[[ Information given open ]]

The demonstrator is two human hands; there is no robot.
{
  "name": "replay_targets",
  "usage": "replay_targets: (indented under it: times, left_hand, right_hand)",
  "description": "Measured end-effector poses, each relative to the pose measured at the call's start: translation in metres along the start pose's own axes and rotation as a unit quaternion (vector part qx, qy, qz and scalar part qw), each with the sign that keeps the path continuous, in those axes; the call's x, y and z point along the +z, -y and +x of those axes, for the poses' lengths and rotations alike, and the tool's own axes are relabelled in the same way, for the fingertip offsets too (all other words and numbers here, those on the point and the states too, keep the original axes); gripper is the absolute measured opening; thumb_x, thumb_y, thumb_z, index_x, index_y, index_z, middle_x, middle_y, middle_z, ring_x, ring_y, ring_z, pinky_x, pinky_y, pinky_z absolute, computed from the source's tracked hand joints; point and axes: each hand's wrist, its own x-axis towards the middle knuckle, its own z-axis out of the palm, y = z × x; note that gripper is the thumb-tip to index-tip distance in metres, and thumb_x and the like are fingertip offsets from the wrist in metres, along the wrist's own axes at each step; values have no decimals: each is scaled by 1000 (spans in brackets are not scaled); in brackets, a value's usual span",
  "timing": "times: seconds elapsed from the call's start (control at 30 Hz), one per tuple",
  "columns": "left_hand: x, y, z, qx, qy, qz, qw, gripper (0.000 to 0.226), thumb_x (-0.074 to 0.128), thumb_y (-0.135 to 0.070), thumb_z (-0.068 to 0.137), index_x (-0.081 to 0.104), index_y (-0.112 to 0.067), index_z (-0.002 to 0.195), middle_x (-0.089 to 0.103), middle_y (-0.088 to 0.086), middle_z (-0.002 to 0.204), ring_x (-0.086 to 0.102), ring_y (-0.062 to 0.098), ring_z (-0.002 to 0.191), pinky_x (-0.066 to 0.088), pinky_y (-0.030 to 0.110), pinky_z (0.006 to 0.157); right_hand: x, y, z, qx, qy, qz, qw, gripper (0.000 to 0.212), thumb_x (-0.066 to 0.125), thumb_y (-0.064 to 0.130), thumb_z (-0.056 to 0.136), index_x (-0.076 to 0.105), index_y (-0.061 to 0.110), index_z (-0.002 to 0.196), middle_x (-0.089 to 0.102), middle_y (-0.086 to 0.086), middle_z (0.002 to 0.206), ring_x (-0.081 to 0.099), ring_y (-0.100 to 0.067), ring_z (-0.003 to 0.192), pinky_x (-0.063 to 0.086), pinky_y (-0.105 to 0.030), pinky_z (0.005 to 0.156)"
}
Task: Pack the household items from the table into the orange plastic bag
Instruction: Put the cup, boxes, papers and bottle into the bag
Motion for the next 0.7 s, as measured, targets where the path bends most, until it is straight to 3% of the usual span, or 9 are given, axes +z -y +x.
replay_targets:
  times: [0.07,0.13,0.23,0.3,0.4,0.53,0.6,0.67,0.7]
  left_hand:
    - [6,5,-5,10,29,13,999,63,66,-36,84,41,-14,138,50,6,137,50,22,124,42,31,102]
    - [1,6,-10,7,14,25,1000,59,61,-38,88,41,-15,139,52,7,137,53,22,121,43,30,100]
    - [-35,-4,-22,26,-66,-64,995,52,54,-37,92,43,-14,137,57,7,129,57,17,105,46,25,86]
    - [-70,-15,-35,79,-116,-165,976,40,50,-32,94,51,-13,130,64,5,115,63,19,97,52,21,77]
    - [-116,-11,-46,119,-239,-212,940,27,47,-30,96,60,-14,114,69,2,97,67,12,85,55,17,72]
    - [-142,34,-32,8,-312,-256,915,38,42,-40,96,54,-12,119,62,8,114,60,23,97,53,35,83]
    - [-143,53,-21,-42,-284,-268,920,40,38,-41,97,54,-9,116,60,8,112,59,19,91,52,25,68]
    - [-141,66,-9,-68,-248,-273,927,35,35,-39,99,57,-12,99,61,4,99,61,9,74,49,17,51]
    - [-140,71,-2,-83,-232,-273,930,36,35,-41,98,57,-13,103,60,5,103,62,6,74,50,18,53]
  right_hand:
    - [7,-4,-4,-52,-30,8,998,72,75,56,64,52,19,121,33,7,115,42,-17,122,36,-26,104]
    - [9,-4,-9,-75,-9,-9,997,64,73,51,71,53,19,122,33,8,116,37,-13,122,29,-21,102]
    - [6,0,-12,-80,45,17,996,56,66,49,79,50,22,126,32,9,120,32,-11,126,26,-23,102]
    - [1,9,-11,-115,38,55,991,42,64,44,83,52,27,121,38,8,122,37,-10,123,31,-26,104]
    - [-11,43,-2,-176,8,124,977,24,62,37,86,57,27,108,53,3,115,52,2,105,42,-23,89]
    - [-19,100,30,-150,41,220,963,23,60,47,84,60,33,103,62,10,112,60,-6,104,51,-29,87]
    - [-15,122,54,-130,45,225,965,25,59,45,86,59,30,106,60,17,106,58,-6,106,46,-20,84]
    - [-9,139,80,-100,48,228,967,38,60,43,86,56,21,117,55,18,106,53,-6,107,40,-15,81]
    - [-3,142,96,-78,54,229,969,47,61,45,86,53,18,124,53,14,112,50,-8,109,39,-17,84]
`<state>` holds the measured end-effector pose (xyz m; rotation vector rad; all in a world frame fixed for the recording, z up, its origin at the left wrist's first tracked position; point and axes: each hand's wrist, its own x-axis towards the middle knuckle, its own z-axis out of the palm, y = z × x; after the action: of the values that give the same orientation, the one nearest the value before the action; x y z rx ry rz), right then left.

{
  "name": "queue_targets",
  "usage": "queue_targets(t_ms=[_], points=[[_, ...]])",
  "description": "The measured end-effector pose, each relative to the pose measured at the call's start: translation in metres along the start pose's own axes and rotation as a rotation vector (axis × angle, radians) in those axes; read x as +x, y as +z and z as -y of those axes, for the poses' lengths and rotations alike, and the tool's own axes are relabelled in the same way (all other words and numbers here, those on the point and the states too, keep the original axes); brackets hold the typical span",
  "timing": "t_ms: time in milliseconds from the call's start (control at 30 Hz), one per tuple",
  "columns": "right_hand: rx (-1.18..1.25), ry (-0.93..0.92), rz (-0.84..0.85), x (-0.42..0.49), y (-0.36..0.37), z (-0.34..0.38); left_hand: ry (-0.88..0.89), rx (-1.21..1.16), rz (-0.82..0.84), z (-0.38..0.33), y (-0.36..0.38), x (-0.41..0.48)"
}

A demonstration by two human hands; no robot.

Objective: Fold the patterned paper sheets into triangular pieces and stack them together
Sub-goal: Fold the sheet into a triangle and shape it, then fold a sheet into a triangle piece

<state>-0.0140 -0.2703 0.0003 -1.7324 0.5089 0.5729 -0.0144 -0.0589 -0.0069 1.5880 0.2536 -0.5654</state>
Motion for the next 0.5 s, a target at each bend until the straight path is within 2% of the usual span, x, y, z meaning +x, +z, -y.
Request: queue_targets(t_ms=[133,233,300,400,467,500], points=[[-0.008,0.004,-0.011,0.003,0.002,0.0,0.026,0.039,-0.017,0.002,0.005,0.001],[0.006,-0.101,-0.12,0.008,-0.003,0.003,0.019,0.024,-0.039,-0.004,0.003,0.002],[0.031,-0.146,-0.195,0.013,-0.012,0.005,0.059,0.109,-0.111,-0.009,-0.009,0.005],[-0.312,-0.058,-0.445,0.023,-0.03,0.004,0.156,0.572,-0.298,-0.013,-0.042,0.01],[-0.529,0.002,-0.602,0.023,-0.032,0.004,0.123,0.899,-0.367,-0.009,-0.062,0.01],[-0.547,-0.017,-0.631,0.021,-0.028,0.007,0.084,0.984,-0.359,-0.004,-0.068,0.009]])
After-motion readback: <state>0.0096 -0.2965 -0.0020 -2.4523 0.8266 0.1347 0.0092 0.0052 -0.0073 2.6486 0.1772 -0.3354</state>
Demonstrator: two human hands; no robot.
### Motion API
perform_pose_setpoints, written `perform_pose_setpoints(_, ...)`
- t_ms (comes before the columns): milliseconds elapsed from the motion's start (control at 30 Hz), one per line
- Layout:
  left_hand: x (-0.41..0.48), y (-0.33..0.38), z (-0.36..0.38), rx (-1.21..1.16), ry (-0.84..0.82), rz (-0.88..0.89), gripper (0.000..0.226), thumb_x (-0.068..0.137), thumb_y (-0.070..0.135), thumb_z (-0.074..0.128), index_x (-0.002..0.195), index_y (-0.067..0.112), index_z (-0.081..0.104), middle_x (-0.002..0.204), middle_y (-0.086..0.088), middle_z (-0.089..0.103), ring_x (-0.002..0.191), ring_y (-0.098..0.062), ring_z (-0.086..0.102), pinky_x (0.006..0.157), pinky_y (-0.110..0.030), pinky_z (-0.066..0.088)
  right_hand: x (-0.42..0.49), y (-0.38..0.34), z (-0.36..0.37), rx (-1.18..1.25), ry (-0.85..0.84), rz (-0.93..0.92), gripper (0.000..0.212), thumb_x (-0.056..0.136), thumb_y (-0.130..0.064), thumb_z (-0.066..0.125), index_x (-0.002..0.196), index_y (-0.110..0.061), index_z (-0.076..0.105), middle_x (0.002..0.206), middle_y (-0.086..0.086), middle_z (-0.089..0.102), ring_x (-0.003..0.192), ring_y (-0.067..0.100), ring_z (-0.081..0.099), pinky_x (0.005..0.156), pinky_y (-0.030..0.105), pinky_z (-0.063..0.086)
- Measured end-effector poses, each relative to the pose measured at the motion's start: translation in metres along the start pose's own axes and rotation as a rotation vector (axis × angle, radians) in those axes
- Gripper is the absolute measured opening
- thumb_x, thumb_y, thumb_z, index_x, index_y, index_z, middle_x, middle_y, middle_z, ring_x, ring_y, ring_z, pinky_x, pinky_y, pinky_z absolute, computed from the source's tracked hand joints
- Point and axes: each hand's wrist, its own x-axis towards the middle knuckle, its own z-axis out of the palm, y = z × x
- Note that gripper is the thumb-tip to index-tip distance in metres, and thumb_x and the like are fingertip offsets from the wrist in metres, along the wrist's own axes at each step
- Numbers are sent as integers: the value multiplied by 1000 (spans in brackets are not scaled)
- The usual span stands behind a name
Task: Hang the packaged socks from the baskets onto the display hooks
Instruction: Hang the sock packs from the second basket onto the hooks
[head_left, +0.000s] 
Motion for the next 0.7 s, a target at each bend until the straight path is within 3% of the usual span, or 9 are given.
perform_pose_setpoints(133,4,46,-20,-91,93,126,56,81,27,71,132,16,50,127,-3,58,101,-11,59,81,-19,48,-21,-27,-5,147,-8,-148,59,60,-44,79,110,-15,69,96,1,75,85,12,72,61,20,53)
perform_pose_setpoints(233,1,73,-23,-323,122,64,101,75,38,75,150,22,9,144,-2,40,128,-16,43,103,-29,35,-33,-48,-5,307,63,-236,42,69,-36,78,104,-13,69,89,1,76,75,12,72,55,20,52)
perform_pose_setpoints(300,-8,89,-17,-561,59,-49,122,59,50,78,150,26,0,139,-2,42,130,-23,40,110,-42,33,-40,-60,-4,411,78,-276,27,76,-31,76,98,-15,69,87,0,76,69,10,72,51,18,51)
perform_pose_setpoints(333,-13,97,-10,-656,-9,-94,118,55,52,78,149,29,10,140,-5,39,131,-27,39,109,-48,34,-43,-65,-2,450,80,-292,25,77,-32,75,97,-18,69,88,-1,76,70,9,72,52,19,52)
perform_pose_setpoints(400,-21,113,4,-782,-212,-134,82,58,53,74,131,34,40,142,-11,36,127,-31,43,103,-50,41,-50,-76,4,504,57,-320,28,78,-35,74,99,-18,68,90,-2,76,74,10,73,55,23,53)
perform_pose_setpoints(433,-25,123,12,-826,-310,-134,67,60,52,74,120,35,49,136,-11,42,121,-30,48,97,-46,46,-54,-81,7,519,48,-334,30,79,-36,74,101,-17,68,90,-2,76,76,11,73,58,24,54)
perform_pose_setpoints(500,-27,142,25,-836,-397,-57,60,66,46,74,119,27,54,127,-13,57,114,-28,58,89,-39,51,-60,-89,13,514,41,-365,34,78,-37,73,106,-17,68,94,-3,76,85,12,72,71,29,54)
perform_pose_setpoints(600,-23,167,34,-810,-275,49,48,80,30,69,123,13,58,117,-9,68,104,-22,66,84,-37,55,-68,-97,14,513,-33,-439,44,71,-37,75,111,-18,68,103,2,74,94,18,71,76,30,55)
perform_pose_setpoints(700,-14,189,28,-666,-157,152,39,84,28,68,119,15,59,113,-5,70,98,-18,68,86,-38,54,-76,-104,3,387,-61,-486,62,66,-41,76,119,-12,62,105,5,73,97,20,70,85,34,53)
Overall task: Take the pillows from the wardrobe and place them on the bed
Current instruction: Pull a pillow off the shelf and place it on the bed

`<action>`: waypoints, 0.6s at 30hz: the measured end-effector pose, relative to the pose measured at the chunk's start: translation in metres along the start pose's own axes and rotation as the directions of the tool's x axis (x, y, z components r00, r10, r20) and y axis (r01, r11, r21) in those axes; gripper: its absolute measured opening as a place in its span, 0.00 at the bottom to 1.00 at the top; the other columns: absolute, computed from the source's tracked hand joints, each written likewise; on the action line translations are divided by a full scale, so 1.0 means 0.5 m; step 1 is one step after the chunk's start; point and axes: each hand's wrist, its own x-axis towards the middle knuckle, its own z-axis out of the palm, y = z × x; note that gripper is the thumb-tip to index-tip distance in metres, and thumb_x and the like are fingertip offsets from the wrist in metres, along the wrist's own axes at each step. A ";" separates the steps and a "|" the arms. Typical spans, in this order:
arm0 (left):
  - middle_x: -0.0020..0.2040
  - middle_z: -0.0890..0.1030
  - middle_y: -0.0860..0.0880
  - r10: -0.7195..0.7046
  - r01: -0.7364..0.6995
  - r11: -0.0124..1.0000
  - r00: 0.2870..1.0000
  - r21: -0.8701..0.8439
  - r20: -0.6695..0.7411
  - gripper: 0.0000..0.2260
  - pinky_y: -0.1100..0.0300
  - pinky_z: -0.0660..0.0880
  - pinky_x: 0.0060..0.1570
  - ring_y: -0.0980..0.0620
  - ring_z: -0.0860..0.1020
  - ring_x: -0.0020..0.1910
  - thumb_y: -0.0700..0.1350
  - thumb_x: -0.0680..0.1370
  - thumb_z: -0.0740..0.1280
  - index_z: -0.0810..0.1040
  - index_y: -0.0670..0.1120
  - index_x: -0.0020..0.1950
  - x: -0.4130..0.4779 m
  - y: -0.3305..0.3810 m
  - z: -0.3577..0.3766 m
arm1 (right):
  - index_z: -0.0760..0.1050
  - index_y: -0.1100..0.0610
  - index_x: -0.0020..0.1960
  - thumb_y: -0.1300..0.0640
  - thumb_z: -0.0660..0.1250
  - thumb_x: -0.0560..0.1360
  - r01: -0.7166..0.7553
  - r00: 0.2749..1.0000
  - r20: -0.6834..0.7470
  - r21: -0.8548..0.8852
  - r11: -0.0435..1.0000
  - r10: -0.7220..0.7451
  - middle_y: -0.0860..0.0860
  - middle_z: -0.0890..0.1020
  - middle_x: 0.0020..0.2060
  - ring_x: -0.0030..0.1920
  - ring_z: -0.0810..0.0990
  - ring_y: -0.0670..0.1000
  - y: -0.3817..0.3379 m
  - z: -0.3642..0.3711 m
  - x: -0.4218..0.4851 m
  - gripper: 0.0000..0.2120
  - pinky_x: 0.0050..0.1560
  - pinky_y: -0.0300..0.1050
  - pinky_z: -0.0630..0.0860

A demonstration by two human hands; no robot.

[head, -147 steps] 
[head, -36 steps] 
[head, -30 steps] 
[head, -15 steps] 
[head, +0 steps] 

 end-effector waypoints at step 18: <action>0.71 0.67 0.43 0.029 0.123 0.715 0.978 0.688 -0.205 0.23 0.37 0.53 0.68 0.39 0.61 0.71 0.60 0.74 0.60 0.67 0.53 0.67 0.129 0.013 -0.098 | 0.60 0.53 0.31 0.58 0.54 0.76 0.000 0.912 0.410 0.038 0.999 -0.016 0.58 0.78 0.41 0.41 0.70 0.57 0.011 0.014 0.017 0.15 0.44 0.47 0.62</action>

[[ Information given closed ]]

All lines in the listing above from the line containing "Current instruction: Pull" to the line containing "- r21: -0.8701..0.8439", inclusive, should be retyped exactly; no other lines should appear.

_Result of this task_
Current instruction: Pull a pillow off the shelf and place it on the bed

`<action>`: waypoints, 0.6s at 30hz: the measured end-effector pose, relative to the pose measured at the chunk's start: translation in metres along the start pose's own axes and rotation as the directions of the tool's x axis (x, y, z components r00, r10, r20) and y axis (r01, r11, r21) in those axes; gripper: its absolute measured opening as a place in its span, 0.00 at the bottom to 1.00 at the top; the other columns: absolute, computed from the source's tracked hand joints, each written likewise; on the action line translations are divided by a full scale, so 1.0 means 0.5 m; step 1 is one step after the chunk's start; point and axes: each hand's wrist, its own x-axis towards the middle knuckle, its own z-axis out of the palm, y = z × x; note that gripper is the thumb-tip to index-tip distance in metres, and thumb_x and the like are fingertip offsets from the wrist in metres, along the wrist's own axes at each step. A ";" separates the steps and a "|" the arms. Typical spans, in this order:
arm0 (left):
  - middle_x: -0.0020..0.2040
  - middle_z: -0.0890..0.1030
  - middle_y: -0.0860..0.0880
  - r10: -0.7195..0.7046
  - r01: -0.7364..0.6995
  - r11: -0.0124..1.0000
  - r00: 0.2870..1.0000
  - r21: -0.8701..0.8439

That completes the exercise.